*** Given data

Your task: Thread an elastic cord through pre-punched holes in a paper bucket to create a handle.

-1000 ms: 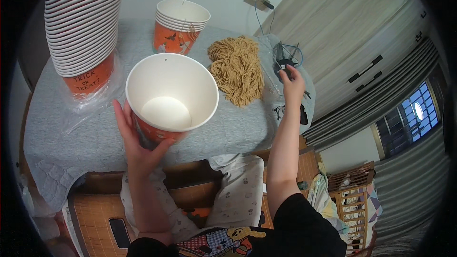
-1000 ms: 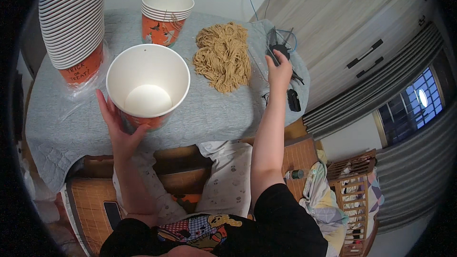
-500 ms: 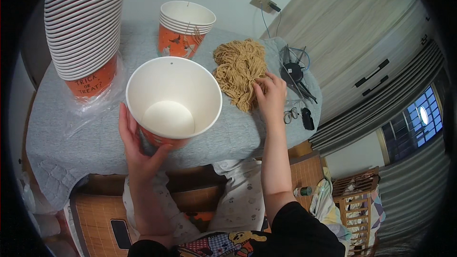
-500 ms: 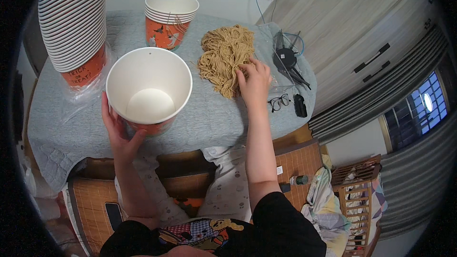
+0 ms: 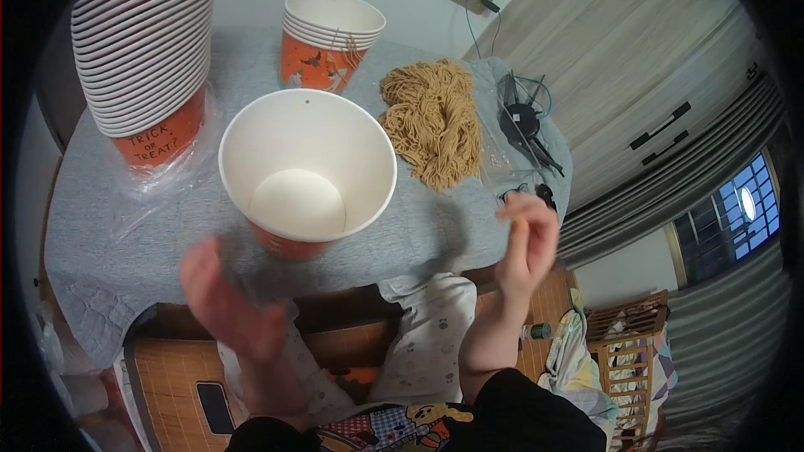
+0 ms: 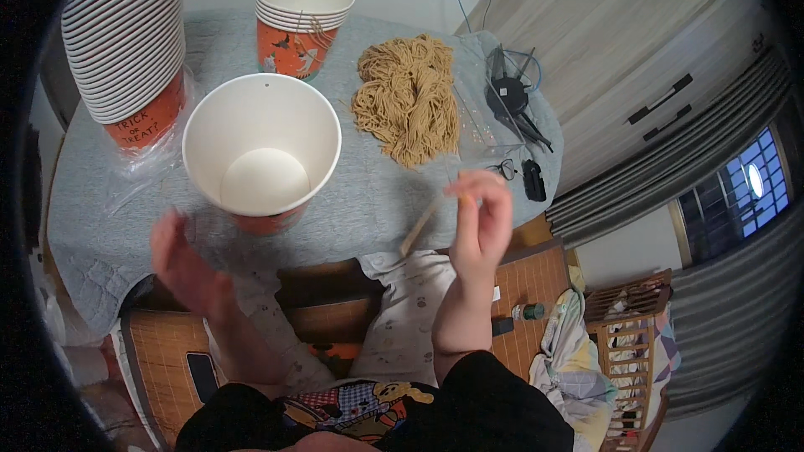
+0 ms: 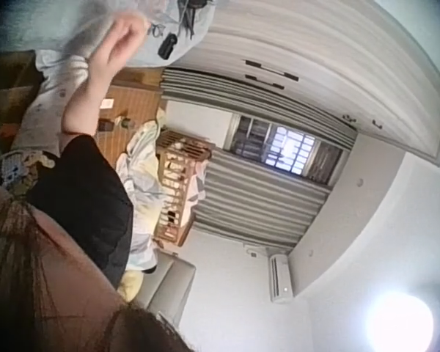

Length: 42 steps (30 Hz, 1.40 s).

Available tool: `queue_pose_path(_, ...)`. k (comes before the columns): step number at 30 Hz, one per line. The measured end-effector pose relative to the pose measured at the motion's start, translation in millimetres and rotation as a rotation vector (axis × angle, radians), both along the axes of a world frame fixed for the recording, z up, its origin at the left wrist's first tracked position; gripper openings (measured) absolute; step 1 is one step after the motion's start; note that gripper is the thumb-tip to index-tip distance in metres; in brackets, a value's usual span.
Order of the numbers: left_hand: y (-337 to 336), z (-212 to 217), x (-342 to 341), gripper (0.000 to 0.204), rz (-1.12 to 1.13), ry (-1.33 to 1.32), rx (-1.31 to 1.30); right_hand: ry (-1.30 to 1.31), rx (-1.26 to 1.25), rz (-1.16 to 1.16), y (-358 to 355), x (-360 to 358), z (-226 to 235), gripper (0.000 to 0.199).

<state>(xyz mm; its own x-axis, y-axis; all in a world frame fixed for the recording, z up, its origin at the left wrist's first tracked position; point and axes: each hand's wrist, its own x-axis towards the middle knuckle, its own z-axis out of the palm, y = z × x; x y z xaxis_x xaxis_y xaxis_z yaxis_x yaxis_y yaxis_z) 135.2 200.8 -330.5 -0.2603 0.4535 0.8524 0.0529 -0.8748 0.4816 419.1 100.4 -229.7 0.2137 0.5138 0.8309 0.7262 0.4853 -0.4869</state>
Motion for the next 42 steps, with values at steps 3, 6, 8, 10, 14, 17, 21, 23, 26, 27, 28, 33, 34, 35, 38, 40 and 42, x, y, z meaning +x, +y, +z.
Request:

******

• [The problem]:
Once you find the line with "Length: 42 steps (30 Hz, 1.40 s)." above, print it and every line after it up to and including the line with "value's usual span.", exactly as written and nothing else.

• [The answer]:
Length: 42 steps (30 Hz, 1.40 s).

Available tool: `queue_pose_path(_, ...)`. k (comes before the columns): step number at 30 Hz, one per line. The measured end-effector pose relative to the pose measured at the motion's start, translation in millimetres and rotation as a rotation vector (axis × angle, radians), both along the axes of a world frame fixed for the recording, z up, its origin at the left wrist's first tracked position; gripper openings (measured) absolute; step 1 is one step after the motion's start; note that gripper is the thumb-tip to index-tip distance in metres; in brackets, a value's usual span.

There is no more to the output, and the exercise is done.